© JUNGE FREIHEIT Verlag GmbH & Co.  www.jungefreiheit.de  42/14 / 10. Oktober 2014

Abgeschaltet
Ukraine-Konflikt: Russen und Ukrainer werfen sich gegenseitig Beschneidung der Pressefreiheit vor
Ronald Gläser

Großer Medienrummel um Eugenia Korolewa und Max Wasilenko. Die beiden russischen Reporter der Zeitung Krim-Telegraph wurden im August in der Ostukraine von Anhängern des ukrainischen Rechten Sektors gefangengenommen und erst nach einigen Tagen wieder freigelassen.

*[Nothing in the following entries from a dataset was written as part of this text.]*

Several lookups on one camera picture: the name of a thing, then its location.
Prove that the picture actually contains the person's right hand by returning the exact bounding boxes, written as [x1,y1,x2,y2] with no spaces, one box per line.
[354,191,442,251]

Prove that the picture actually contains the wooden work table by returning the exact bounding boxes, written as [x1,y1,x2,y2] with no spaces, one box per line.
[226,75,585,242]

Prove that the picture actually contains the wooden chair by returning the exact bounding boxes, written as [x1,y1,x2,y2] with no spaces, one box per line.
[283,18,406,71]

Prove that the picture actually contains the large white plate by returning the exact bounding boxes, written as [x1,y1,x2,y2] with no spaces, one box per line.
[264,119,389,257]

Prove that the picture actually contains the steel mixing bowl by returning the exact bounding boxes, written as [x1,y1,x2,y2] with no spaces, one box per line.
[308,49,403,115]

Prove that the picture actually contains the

Für die russische Kriegspropaganda war diese Entführung ein willkommenes Ereignis. Die Russen organisierten Demonstrationen für die Freilassung der Journalisten und begleiteten die Rückkehr der beiden Kriegsberichterstatter nach Simferopol mit großem Tamtam. So ist es den Russen für einen Augenblick gelungen, den Schwarzen Peter im Zusammenhang mit Einschränkungen der Pressefreiheit den Ukrainern zuzuschieben.

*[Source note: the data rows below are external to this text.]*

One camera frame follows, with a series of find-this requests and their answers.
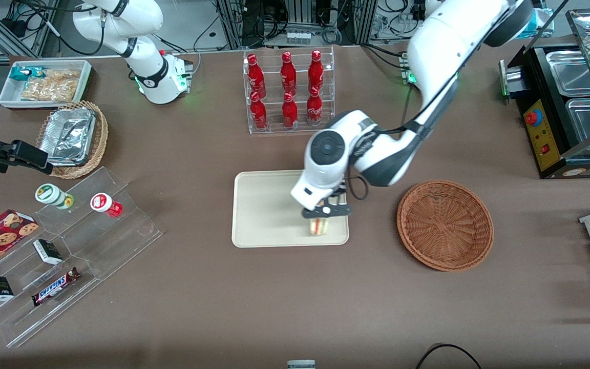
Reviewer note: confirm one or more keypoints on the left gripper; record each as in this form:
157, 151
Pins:
340, 191

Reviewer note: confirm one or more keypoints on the triangular sandwich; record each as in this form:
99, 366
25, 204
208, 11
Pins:
319, 227

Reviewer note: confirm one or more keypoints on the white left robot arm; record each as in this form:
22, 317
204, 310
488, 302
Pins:
428, 56

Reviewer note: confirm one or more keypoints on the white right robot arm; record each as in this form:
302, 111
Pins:
156, 77

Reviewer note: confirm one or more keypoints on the aluminium foil tray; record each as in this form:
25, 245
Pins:
67, 136

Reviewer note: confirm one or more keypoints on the beige plastic serving tray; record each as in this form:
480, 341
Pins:
264, 210

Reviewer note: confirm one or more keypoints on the light wicker basket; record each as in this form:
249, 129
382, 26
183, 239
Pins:
101, 138

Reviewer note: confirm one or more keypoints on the round brown wicker basket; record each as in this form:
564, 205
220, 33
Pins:
443, 225

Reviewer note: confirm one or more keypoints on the green lid yogurt cup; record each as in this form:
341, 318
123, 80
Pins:
51, 195

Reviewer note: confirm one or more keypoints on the clear acrylic bottle rack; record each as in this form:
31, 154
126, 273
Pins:
300, 130

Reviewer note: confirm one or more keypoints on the white rectangular snack bin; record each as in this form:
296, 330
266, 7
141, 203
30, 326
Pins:
11, 95

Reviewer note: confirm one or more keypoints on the clear bag of pastries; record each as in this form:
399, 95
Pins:
51, 88

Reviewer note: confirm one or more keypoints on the red cola bottle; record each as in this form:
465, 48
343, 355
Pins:
314, 110
290, 113
288, 74
259, 114
256, 77
316, 73

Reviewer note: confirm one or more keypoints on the teal snack packet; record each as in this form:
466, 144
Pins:
21, 73

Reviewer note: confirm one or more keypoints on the red lid yogurt cup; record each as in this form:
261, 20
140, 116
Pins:
103, 203

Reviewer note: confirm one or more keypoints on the clear acrylic stepped stand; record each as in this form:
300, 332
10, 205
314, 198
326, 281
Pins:
116, 241

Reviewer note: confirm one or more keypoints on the Snickers chocolate bar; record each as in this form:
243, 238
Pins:
51, 288

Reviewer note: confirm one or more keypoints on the white terminal block row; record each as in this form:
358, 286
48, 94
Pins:
298, 38

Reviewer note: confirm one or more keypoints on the grey device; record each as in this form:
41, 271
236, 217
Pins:
301, 364

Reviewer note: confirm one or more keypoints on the black food warmer appliance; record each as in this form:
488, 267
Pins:
543, 133

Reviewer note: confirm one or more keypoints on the teal cloth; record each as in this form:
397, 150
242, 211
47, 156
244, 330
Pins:
531, 21

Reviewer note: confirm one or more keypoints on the aluminium frame rack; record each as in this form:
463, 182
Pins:
231, 25

Zudem sind die Russen klug genug, ausländische Korrespondenten nicht bei ihrer Arbeit zu behindern. JF-Reporter Billy Six, der den Umsturz im März und April selbst miterlebt hat, erinnert sich nur an einen einzigen Vorfall bei der Einreise, bei dem er Ärger mit den neuen Machthabern gehabt hat: „Ansonsten habe ich mich frei gefühlt wie ein Vogel – über alles geredet und Fotos gemacht. Wenn es Probleme auf der Straße gab, dann durch einfache Leute.“

Das Postgeheimnis existiert nicht mehr auf der Krim

Einheimische Journalisten von der Krim haben da weniger schöne Erfahrungen gemacht. Ganz anders etwa wird die Lage in Litki, 831 Kilometer weiter nördlich, geschildert. In dem Städtchen in der Nähe von Kiew sind Flüchtlinge in einem Ferienheim der Kiewer Metro untergekommen. 120 Ukrainer und Tataren aus der Ostukraine und von der Krim leben hier.

Eine von ihnen ist Galina, eine 74jährige Opernsängerin, die die Welt nicht mehr versteht. Sie berichtet über die Zeit nach der Annexion durch die Russen: „Ich schrieb einer Freundin in Simferopol einen Brief, aber der kam geöffnet bei ihr an – so etwas habe ich meinen Lebtag nicht erlebt.“ Galina verkaufte all ihren Besitz und floh nach Norden.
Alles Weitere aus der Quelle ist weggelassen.